▸ Prompt:
Please return only the lines from the one holding "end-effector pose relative" through the one holding "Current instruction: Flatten", exactly as they appear in the records below, both ends included.

▸ Provided records:
▬▬▬▬▬▬
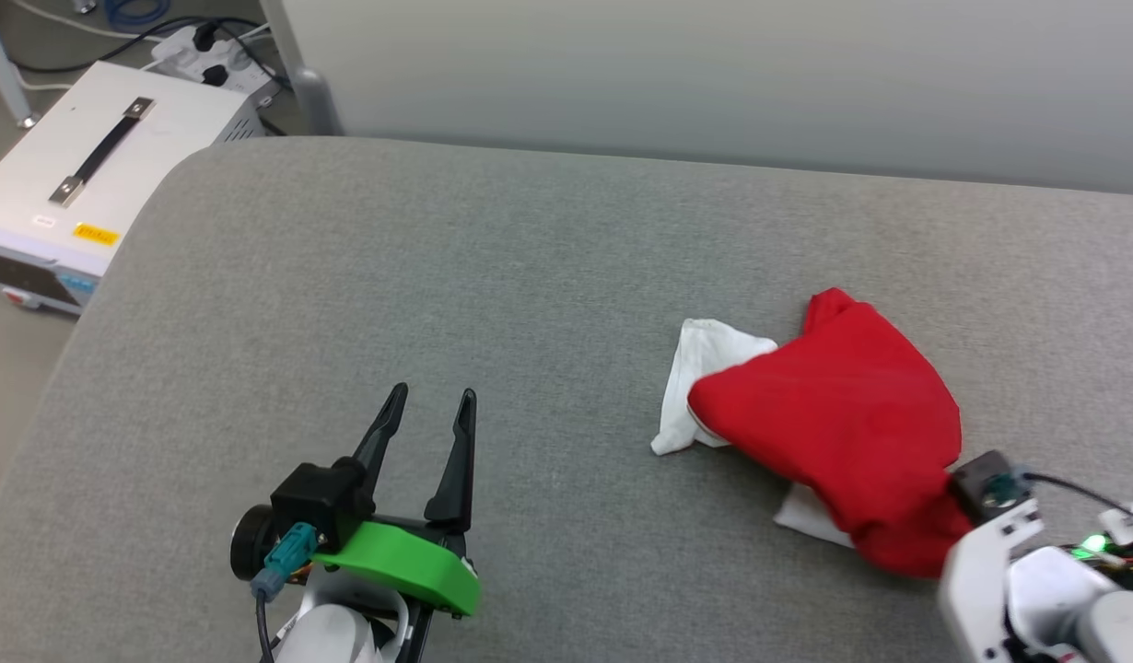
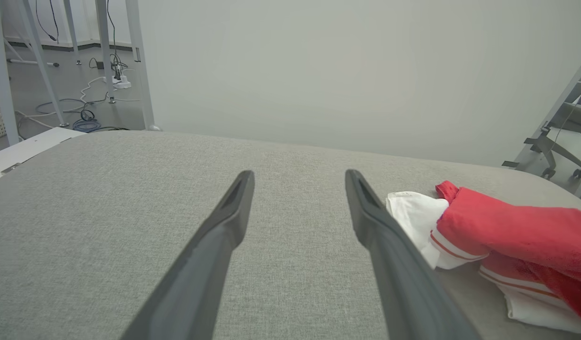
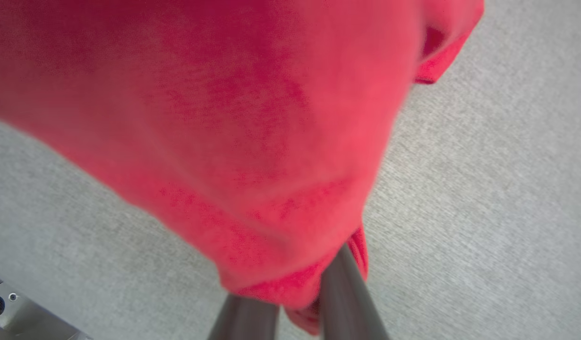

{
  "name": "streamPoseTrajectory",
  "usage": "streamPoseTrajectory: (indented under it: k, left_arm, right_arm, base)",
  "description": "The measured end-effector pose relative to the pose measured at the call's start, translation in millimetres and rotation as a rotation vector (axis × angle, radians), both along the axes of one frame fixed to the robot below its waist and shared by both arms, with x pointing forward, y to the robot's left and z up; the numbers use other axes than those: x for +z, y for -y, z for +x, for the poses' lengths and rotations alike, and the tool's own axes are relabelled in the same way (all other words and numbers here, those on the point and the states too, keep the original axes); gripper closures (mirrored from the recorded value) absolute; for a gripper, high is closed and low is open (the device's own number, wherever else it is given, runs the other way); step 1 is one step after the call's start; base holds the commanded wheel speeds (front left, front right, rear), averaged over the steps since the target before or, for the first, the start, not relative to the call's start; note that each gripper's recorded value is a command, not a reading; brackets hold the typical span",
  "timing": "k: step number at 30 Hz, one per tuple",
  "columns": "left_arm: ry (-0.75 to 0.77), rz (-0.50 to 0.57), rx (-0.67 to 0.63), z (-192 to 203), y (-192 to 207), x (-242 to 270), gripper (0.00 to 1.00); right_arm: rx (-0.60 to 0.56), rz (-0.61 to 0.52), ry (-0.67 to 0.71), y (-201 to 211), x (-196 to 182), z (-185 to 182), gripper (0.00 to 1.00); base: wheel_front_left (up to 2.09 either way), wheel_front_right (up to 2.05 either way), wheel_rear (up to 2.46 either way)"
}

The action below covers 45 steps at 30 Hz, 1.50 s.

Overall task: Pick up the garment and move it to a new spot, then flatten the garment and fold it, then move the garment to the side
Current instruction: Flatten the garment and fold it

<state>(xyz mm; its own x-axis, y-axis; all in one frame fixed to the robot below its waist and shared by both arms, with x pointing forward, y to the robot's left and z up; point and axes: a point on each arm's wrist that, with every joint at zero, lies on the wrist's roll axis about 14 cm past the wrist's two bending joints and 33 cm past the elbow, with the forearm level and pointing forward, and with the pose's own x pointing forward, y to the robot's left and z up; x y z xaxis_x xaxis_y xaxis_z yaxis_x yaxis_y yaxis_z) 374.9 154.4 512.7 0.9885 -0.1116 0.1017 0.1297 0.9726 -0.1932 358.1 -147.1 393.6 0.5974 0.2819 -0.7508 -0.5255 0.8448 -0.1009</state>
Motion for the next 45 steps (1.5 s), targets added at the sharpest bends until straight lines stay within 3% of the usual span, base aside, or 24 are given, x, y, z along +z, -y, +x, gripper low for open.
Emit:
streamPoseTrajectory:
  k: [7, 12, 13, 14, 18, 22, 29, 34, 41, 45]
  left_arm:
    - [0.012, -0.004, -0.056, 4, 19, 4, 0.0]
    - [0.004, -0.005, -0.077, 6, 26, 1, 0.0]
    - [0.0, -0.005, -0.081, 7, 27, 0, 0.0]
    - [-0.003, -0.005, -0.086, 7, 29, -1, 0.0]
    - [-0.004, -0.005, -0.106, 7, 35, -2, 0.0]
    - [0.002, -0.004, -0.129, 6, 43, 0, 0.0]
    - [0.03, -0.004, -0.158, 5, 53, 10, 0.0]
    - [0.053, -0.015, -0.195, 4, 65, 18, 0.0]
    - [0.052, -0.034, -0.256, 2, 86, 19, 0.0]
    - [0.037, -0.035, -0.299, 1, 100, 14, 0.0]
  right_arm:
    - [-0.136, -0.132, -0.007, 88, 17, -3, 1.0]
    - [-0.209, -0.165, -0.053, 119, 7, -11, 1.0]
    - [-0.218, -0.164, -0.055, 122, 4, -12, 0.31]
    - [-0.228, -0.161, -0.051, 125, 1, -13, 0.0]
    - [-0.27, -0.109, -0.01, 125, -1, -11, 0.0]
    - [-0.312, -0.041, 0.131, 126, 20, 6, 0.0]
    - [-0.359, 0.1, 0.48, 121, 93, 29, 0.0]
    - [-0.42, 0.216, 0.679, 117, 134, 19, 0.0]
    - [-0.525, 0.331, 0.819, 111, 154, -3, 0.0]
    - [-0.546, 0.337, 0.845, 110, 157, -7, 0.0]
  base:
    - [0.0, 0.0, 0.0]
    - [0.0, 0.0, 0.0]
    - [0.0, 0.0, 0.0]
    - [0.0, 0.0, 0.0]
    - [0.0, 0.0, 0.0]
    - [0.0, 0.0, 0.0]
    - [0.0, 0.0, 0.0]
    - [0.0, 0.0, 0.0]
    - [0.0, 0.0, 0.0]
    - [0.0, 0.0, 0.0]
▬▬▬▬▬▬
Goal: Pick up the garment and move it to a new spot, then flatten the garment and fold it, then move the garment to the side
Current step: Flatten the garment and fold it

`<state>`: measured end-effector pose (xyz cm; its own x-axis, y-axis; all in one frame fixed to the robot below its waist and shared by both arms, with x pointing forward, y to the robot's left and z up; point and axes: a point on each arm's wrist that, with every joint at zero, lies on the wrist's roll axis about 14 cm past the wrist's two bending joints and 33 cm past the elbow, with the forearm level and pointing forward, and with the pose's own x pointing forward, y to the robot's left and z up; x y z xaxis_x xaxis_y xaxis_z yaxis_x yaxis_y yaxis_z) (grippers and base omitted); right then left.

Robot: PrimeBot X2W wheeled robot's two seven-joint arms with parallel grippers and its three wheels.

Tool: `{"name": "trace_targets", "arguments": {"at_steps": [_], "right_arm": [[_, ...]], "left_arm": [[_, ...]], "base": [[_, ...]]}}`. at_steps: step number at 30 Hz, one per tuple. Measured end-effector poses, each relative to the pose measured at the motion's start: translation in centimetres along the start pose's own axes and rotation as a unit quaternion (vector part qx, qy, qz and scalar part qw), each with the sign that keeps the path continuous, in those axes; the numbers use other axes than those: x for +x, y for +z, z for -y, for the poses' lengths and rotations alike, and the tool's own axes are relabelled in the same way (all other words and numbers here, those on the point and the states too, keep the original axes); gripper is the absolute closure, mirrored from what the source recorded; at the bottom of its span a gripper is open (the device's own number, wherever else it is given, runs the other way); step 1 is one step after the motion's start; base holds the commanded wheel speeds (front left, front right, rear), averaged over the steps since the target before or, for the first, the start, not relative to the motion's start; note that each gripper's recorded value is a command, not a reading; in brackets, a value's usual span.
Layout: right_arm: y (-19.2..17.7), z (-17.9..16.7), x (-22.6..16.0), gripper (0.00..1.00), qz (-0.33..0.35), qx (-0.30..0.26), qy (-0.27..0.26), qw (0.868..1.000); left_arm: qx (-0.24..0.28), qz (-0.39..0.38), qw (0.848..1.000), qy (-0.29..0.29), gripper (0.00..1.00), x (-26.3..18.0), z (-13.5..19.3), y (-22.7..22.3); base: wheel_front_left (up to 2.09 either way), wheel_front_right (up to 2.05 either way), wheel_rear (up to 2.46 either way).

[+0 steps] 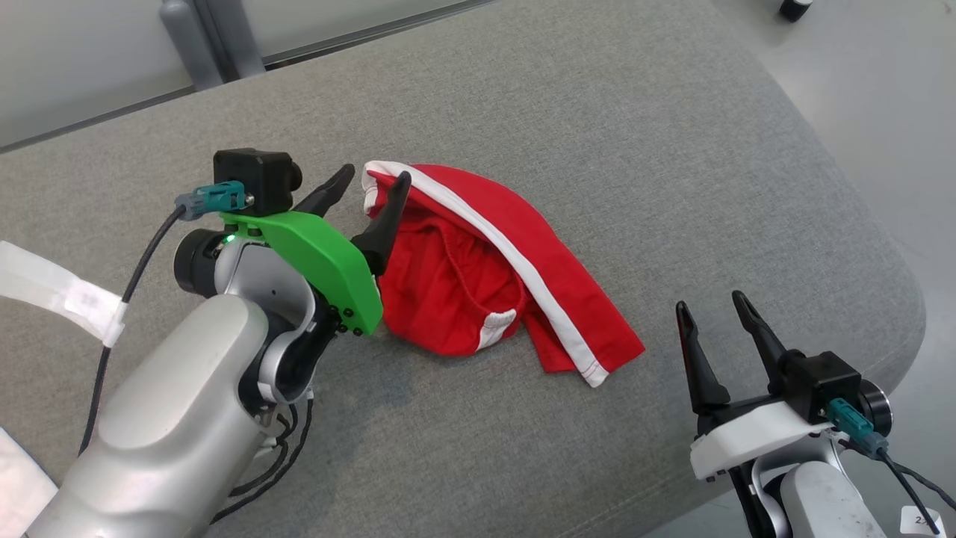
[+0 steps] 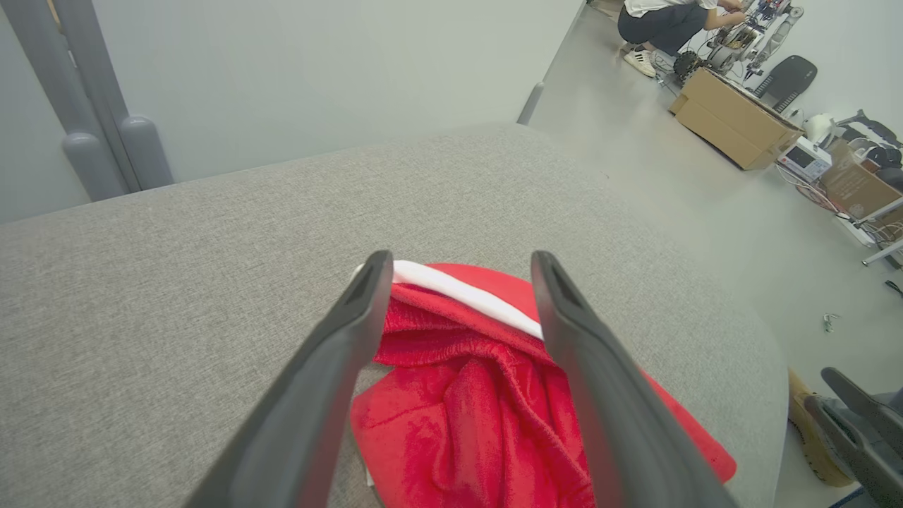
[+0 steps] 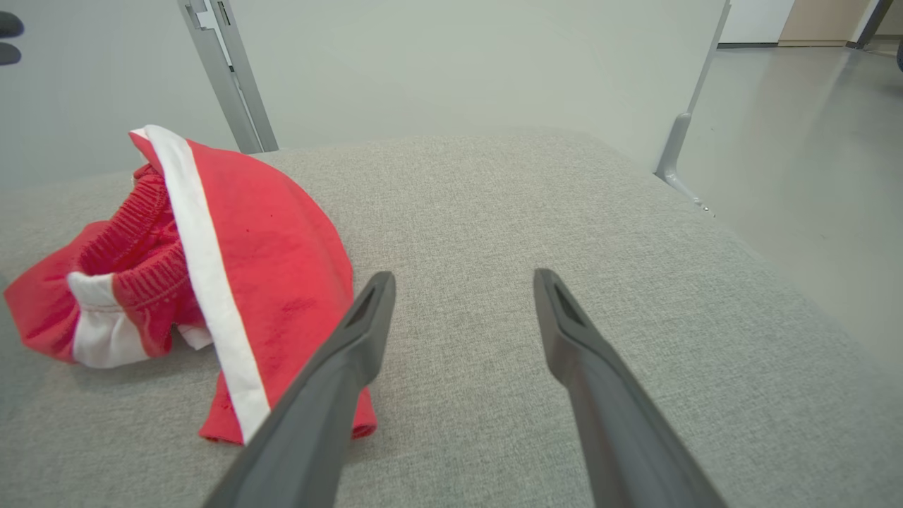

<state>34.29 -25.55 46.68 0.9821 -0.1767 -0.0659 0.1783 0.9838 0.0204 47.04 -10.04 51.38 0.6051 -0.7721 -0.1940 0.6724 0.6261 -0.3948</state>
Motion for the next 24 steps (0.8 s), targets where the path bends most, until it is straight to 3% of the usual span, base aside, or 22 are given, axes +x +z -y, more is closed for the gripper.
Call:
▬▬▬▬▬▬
▸ Result for this exercise:
  "description": "The measured end-effector pose relative to the pose measured at the call's start, translation in millimetres and rotation as a rotation vector (axis × angle, radians), both along the axes of one frame fixed to the robot below its waist and shared by both arms, with x pointing forward, y to the robot's left and z up; the numbers use other axes than those: x for +z, y for -y, z for +x, for the poses' lengths and rotations alike, and the tool's own axes are relabelled in the same way (all other words and numbers here, those on the point and the states too, keep the original axes); gripper closures (mirrored from the recorded value) absolute; for a gripper, high is closed and low is open (the device's own number, wherever else it is given, runs the other way); step 1 is one step after the call's start; base holds the commanded wheel speeds (front left, front right, rear), averaged over the steps since the target before or, for the first, the start, not relative to the call's start; note that each gripper's recorded value is a command, not a reading; brackets hold the typical span",
  "timing": "k: step number at 30 Hz, one per tuple",
  "columns": "left_arm: ry (-0.75 to 0.77), rz (-0.50 to 0.57), rx (-0.67 to 0.63), z (-192 to 203), y (-192 to 207), x (-242 to 270), gripper (0.00 to 1.00); right_arm: rx (-0.60 to 0.56), rz (-0.61 to 0.52), ry (-0.67 to 0.71), y (-201 to 211), x (-196 to 182), z (-185 to 182), gripper (0.00 to 1.00); base: wheel_front_left (up to 2.09 either way), wheel_front_right (up to 2.05 either way), wheel_rear (up to 2.46 either way)"
}

The action below covers 45 steps at 30 Hz, 1.50 s.

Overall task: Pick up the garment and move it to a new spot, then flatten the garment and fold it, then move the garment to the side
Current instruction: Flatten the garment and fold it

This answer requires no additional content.